• _Problem to solve_
For the data below, please report each line where the word "picture" is found.

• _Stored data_
=====

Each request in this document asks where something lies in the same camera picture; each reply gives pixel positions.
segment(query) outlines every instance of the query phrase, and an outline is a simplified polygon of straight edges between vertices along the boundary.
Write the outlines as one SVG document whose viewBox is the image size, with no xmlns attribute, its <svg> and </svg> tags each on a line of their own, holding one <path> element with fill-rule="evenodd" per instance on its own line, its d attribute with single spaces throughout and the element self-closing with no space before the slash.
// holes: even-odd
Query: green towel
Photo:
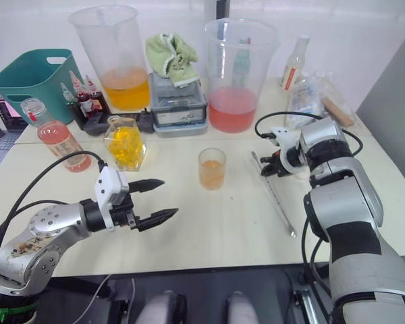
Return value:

=====

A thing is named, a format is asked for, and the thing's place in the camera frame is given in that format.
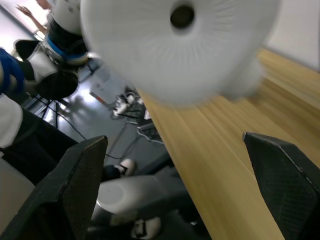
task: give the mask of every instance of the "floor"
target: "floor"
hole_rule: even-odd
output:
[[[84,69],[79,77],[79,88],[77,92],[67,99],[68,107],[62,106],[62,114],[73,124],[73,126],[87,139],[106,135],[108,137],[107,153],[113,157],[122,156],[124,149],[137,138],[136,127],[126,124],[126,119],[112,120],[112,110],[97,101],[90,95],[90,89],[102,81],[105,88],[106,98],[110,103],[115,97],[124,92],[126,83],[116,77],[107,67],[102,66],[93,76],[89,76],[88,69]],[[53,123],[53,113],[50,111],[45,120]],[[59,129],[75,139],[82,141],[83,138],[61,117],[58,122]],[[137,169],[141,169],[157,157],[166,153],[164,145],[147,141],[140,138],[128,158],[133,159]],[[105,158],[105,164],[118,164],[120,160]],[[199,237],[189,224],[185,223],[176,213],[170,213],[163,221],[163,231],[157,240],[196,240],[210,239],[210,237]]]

=====

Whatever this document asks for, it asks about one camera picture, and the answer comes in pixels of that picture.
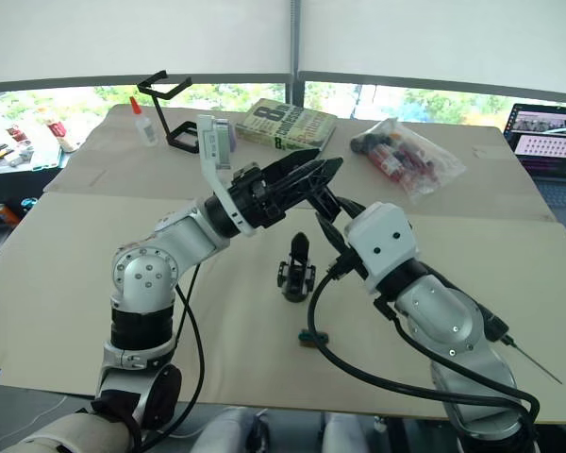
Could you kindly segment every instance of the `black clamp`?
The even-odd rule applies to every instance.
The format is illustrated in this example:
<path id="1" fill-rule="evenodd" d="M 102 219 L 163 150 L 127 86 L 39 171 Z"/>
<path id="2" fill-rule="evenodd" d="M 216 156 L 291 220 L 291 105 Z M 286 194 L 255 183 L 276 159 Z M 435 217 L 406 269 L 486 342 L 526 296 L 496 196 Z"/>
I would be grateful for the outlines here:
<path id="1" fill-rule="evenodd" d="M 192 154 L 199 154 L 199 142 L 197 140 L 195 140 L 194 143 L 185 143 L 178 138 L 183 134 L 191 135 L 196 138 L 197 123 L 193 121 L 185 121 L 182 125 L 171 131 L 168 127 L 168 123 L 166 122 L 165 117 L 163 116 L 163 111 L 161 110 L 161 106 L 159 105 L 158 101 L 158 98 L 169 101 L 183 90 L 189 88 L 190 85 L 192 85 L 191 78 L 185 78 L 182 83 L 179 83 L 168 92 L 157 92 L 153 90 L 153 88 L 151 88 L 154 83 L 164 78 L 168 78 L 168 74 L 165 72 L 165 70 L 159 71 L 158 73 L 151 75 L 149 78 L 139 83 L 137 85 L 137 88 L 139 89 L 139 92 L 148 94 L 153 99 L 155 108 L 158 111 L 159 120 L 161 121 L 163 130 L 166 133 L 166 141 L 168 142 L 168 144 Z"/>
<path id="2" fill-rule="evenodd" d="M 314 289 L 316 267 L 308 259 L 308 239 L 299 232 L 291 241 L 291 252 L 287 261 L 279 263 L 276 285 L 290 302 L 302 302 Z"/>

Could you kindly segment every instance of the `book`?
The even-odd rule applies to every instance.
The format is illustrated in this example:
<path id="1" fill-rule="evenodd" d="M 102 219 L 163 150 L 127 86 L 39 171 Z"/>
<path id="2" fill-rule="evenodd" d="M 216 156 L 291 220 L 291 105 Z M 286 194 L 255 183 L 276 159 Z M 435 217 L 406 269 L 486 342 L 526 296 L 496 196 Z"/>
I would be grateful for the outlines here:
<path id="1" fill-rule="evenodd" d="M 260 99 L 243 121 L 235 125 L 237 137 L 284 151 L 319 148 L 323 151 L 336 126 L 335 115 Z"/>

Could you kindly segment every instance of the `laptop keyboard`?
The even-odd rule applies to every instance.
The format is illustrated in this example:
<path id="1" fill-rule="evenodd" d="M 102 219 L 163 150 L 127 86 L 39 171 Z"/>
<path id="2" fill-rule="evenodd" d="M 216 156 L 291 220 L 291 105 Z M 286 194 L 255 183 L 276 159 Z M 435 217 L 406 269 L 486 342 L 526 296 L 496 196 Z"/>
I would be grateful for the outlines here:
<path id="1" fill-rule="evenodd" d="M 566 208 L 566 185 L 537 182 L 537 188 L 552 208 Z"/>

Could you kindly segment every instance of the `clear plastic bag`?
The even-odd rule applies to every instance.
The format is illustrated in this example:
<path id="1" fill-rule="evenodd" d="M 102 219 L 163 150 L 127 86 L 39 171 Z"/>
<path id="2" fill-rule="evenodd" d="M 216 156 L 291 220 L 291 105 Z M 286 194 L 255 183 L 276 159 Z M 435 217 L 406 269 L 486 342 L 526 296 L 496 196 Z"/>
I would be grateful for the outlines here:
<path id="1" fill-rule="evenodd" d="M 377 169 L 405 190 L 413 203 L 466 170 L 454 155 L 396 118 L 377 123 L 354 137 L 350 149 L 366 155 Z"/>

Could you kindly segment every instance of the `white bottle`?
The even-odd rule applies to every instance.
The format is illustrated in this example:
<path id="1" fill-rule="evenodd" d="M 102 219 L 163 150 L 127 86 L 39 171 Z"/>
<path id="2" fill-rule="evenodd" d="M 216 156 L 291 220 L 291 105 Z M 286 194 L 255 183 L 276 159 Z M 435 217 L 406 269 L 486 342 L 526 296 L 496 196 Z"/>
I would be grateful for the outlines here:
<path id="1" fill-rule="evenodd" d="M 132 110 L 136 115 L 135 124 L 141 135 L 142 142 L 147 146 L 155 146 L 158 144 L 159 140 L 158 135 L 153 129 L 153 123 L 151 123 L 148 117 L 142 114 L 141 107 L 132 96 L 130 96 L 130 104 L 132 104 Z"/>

=====

• _Written solution_
Each request in this document asks where something lies in the same camera picture; each reply gives pixel positions.
Whatever this document asks for, it asks about one camera picture, and the answer comes in pixels of that picture.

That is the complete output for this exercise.